We examined 134 members of 16 families with Gardner's syndrome for pigmented ocular fundus lesions. Of 41 patients with documented Gardner's syndrome, 37 (90.2 percent) had such lesions. The lesions were bilateral in 32 of the patients (78.1 percent) and in 2 of 42 controls (4.8 percent). Twenty (46.5 percent) of 43 first-degree relatives at 50 percent risk for Gardner's syndrome had bilateral pigmented fundus lesions, indicating that they had probably inherited the abnormal gene. The presence of bilateral lesions, multiple lesions (more than four), or both appeared to be a specific (specificity, 0.952) and sensitive (sensitivity, 0.780) clinical marker for Gardner's syndrome. The lesions are probably congenital; they were observed in a three-month-old baby at risk. The multiplicity of the pigmented fundus lesions and their association with diffuse disturbances of the retinal pigment epithelium in the same eye suggest a widespread expression of the abnormal gene in the retinal pigment epithelial cells.
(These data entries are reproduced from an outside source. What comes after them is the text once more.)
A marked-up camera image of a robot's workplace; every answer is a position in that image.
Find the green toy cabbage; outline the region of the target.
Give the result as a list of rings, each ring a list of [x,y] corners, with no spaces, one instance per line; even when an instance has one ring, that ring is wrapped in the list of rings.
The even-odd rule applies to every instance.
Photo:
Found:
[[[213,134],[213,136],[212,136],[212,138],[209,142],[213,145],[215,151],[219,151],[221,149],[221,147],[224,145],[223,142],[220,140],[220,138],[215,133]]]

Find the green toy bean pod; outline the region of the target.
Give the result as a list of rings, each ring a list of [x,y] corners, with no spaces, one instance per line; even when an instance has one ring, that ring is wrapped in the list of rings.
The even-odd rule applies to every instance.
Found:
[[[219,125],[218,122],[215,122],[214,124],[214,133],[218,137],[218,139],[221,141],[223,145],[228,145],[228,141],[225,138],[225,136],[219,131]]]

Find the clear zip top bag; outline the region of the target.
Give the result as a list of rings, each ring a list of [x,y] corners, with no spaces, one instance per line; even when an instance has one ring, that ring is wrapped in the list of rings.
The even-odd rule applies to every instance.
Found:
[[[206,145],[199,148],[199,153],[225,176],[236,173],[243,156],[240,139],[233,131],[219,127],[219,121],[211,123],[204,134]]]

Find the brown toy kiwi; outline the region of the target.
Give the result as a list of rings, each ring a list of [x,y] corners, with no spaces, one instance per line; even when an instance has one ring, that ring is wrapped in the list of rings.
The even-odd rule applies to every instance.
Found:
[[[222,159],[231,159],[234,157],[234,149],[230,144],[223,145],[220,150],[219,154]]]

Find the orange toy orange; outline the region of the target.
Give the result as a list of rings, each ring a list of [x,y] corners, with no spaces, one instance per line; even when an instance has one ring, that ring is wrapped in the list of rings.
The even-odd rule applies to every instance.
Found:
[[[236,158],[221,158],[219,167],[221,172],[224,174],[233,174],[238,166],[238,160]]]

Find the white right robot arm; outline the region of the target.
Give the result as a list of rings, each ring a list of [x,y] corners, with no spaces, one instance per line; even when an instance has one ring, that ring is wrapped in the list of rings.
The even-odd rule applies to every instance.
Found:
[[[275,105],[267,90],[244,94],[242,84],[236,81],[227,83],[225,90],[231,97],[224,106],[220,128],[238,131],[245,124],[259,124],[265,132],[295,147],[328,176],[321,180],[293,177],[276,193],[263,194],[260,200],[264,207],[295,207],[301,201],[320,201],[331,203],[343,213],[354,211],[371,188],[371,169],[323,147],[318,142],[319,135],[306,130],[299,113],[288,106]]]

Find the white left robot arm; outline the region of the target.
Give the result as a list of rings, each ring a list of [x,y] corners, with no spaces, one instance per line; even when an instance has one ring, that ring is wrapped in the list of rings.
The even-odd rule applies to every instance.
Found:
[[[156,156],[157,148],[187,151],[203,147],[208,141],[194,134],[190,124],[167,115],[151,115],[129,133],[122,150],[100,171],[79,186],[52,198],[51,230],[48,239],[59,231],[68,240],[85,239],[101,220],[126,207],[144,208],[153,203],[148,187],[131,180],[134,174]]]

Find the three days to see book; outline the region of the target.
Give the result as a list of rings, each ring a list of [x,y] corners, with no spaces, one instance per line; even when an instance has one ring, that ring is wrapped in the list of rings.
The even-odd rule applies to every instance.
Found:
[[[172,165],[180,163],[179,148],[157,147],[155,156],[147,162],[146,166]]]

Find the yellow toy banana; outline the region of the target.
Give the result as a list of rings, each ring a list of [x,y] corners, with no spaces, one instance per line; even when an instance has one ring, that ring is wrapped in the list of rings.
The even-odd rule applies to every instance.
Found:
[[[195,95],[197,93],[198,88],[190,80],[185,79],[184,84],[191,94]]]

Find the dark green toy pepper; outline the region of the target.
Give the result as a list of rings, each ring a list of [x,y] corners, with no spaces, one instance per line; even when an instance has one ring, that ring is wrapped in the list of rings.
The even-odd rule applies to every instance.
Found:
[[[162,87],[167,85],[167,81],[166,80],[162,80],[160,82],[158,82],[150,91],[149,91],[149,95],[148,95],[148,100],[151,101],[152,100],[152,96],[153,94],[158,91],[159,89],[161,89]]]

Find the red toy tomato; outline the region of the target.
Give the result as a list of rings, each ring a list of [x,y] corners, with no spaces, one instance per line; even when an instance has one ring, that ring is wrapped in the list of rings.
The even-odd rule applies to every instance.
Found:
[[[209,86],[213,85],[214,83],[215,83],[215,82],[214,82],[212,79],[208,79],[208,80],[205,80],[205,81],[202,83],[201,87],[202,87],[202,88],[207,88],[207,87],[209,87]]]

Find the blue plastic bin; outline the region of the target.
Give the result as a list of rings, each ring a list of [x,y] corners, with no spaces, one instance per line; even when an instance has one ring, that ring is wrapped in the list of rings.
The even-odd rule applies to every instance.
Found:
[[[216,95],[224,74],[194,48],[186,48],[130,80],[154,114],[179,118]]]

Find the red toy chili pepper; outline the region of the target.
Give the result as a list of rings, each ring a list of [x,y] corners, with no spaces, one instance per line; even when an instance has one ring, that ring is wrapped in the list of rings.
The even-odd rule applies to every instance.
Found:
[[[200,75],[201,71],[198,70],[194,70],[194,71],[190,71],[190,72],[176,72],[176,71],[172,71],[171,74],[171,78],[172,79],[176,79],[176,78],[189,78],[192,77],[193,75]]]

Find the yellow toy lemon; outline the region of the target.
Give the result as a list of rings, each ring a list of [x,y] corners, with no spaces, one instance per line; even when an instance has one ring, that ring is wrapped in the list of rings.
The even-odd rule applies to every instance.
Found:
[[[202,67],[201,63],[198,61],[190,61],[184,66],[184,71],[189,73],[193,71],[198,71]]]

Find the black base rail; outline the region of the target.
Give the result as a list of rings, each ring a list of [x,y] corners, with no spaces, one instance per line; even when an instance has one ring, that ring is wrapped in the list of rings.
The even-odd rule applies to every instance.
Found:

我们对16个患有加德纳综合征的家族中的134名成员进行了眼底色素沉着病变检查。在41例确诊为加德纳综合征的患者中,37例(90.2%)有此类病变。这些病变在32例患者(78.1%)中为双侧性,而在42名对照者中有2例(4.8%)为双侧性。43名有50%患加德纳综合征风险的一级亲属中,20例(46.5%)有双侧眼底色素沉着病变,这表明他们可能遗传了异常基因。双侧病变、多发病变(超过4个)或两者皆有的情况似乎是加德纳综合征的一种特异性(特异性为0.952)和敏感性(敏感性为0.780)临床标志物。这些病变可能是先天性的;在一名有患病风险的3个月大婴儿中观察到了这些病变。眼底色素沉着病变的多发性及其与同一只眼中视网膜色素上皮弥漫性紊乱的关联表明,异常基因在视网膜色素上皮细胞中广泛表达。